On April 11 it seemed that the whole city turned out to celebrate. All the government buildings and many of the private houses were illuminated. Though the evening was misty, the illuminated dome of the Capitol could be seen for miles. Across the Potomac, Lee’s home, Arlington, was brightly lit, and thousands of freedmen gathered on the lawn to sing “The Year of Jubilee.” An immense throng of people, many carrying banners, poured into the semicircular driveway leading to the north portico of the White House. After repeated loud calls, the President appeared in a second-story window just under the portico, and “cheers upon cheers, wave after wave of applause, rolled up.” Lincoln began to read from his carefully prepared manuscript in order to avoid any misunderstanding or misinterpretation of his ideas, but the light was bad. After unsuccessfully trying to hold a candle in
one hand and the pages of his manuscript in the other, he beckoned to Noah Brooks, who took a place behind the draperies and held up the light while the President read. As he finished each page, he dropped it to the floor, where Tad scrambled about, collecting them and, growing restless, importuned his father for “another.”

“We meet this evening, not in sorrow, but in gladness of heart,” the President began, and he expressed hope that the recent victories “give hope of a righteous and speedy peace.” Promising a day of national thanksgiving, he offered the nation’s gratitude to “Gen. Grant, his skilful officers, and brave men.” That much was to be expected—but the rest of the address was not at all what the crowd had anticipated. “The re-inauguration of the national authority” was his principal subject, and he warned that it was going to be “fraught with great difficulty,” the more so since “we, the loyal people, differ among ourselves as to the mode, manner, and means of reconstruction.”
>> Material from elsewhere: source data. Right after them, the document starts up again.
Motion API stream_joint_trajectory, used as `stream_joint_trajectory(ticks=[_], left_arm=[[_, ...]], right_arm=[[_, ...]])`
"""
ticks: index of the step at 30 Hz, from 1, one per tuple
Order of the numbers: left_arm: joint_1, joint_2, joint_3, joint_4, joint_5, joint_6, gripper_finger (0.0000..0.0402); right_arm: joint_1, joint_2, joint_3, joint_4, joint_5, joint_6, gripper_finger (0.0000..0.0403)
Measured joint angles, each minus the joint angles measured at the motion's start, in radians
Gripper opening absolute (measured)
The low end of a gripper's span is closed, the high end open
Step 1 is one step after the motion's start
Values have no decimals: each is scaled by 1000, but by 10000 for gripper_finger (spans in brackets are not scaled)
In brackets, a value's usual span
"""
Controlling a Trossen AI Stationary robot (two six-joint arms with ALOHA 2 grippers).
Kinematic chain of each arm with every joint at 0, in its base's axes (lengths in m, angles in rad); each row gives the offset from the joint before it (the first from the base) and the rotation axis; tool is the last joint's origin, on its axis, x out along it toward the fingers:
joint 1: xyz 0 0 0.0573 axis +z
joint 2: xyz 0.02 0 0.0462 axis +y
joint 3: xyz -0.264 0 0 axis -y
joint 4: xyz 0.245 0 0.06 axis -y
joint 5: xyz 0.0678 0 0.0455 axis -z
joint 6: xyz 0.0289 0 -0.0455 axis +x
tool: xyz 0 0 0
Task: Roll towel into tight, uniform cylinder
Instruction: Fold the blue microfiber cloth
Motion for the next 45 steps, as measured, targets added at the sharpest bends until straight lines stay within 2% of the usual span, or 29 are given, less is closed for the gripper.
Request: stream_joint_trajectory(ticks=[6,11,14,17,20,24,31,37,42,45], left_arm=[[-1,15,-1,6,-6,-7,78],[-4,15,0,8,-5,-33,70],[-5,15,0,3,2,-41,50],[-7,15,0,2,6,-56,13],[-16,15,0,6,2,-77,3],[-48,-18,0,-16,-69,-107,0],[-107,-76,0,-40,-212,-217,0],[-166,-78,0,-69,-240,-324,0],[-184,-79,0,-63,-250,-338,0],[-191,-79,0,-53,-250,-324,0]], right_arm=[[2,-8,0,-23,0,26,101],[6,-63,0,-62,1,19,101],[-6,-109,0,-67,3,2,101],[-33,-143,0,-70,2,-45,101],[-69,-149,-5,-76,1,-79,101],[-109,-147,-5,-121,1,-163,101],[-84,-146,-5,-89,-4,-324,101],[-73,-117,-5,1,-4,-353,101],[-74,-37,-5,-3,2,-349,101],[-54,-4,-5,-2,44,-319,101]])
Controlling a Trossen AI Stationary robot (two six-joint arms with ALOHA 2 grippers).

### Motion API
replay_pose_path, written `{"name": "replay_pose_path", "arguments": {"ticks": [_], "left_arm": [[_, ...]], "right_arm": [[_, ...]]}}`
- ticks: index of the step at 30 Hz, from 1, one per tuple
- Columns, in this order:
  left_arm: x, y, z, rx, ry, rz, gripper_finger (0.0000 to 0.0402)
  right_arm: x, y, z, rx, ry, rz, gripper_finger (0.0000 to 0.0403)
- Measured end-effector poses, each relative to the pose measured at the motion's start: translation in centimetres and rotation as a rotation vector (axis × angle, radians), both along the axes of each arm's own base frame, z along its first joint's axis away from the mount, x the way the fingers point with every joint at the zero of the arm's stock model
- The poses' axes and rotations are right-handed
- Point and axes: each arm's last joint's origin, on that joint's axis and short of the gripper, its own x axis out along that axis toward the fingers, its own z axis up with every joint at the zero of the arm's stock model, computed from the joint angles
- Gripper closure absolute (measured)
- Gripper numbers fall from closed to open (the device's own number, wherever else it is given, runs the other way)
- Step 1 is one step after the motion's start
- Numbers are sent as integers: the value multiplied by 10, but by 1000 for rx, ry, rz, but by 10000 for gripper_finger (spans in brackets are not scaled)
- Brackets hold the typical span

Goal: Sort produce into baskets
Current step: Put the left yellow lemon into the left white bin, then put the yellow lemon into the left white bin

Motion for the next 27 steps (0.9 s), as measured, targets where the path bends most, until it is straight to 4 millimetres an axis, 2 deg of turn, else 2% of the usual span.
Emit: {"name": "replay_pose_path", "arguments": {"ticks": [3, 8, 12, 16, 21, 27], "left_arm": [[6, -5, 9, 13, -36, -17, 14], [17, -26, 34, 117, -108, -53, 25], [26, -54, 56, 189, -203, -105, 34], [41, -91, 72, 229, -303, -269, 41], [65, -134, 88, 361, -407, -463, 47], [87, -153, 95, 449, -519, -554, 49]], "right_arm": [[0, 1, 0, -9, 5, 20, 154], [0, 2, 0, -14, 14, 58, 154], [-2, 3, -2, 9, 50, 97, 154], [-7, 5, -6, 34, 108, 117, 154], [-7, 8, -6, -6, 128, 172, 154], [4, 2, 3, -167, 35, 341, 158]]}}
The larger part of his address reviewed his relationship to the reconstructed government of Louisiana and offered a defense of that regime. It was not in every way satisfactory, he admitted, and it would be more credible if it was supported by twenty, thirty, or fifty thousand voters instead of the twelve thousand who participated in its election. But he raised the same question that he had asked Senator Trumbull during the recent session of Congress: “Can Louisiana be brought into proper practical relation with the Union
sooner
by
sustaining,
or by
discarding
her new State Government?” The answer, he thought, was obvious: “Concede that the new government of Louisiana is only to what it should be as the egg
is
to the fowl, we shall sooner have the fowl by hatching the egg than by smashing it.” And he reminded his listeners that if Louisiana was not readmitted, “we also reject one vote in favor of the proposed amendment to the national constitution.”